Very sincere thanks to all who have helped us so far.

Going the extra mile for Genomics

Deborah Evans, Managing Director of the West of England AHSN, shares her experience of interviewing people as part of the 100,000 Genomes Project.

When I first joined the NHS, in a busy District General Hospital in the South Wales Valleys in 1982, I was inspired by the way that staff were all going the extra mile to support their hospital. They were raising money, volunteering, working extra hours and generally pouring their hearts into the NHS ethos of altruism.

I’ve always thought of my time in South Wales as more of an education than a training (!) but that impressive commitment has always remained with me.

Over the last few weeks a number of us have been doing qualitative interviews with people who have experienced rare diseases or cancer, and their carers.

The idea is that through the 100,000 Genomes Project, the NHS will be the best in the world at harvesting blood and tissue samples, so that we can learn more about the human genome and benefit from wider genetic testing to directly improve services for both current and future patients.

In our telephone survey work I have heard inspiring, first-hand stories from people who, when faced with cancer or a rare familial disease, have not only coped with extraordinary life-changing challenges for themselves or their families, but still have the commitment to contribute more for other people.  Sometimes they have lost their partner or experienced the long term illness and disability of a child or sibling.

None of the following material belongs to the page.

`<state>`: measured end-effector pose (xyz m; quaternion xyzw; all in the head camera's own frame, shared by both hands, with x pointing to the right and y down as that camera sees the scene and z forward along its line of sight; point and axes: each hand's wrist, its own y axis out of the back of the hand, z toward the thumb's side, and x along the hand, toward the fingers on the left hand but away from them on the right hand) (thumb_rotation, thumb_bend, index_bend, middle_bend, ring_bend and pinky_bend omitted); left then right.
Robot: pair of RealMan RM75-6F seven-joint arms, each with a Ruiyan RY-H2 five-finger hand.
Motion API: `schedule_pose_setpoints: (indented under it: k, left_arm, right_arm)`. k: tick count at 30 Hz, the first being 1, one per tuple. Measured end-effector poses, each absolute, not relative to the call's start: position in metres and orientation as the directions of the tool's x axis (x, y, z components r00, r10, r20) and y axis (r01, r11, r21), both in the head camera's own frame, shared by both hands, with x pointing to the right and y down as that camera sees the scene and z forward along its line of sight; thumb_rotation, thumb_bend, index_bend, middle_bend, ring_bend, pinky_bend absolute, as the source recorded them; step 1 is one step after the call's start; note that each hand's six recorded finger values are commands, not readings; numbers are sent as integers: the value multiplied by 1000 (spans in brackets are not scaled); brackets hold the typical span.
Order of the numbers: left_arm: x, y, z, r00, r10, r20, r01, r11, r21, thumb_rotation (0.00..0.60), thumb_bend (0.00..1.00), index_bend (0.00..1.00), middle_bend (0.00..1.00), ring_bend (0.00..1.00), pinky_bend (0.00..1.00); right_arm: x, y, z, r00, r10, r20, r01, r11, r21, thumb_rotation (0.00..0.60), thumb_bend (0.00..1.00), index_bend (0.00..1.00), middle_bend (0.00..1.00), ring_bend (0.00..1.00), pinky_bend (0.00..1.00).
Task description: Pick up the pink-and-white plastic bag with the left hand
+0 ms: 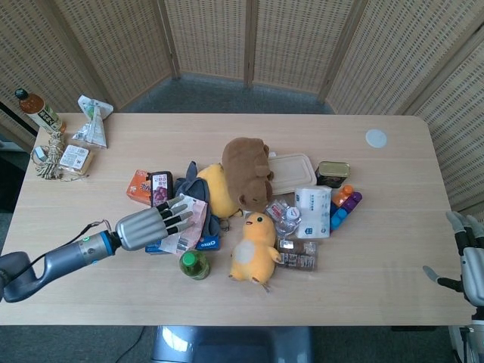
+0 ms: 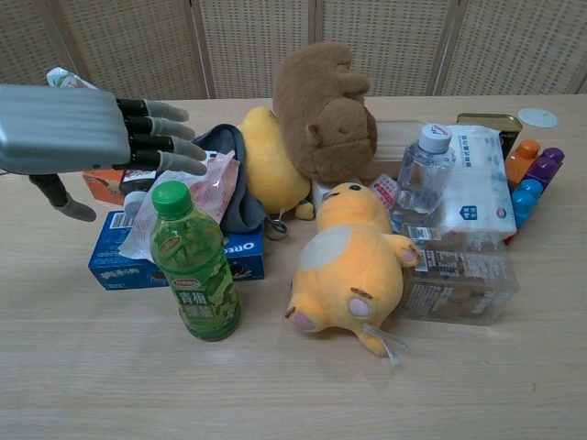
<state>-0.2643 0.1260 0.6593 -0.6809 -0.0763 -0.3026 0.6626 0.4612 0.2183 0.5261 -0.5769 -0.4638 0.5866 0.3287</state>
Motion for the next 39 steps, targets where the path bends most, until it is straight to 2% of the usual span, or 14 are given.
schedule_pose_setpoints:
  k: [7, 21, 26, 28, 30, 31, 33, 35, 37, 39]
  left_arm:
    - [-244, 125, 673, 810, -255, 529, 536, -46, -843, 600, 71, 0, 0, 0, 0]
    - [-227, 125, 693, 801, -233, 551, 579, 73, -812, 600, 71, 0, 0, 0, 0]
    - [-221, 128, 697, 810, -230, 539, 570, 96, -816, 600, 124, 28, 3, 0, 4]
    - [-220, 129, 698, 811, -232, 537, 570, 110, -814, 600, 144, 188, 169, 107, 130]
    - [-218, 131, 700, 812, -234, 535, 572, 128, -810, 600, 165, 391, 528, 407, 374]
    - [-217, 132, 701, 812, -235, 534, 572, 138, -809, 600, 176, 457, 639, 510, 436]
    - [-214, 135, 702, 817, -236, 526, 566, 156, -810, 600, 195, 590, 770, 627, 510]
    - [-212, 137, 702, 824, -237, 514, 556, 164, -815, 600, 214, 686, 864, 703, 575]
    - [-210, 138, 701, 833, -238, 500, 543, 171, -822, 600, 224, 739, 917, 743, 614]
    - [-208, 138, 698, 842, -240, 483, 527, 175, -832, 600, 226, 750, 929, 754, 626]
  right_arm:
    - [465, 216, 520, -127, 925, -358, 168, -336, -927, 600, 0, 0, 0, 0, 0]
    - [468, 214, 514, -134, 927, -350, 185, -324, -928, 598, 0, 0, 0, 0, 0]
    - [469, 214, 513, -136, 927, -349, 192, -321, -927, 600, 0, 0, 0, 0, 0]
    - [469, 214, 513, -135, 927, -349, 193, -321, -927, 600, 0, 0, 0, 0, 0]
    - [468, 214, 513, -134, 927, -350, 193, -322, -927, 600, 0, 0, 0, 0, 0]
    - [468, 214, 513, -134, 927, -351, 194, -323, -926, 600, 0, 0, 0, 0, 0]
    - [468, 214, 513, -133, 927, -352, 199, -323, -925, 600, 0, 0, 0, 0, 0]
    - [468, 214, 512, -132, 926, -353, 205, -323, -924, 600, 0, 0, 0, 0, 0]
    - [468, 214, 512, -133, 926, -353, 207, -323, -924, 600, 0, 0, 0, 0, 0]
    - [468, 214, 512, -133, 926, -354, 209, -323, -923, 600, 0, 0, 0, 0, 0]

Sometimes our respondents are facing painful, distressing disability themselves.

It has been humbling, challenging and uplifting to talk to these people who are, nevertheless, fundraising, volunteering in outpatient clinics, working with Health Watch or even playing national and international roles in non-statutory organisations to help people they’ve never met.

Through our telephone interviews we have, as always, gathered very rich and useful insights that will help us plan our new services for the West of England Genomics Partnership.

But for me it has been much more than this. Every person I’ve spoken to has reminded me why I joined the NHS in the first place.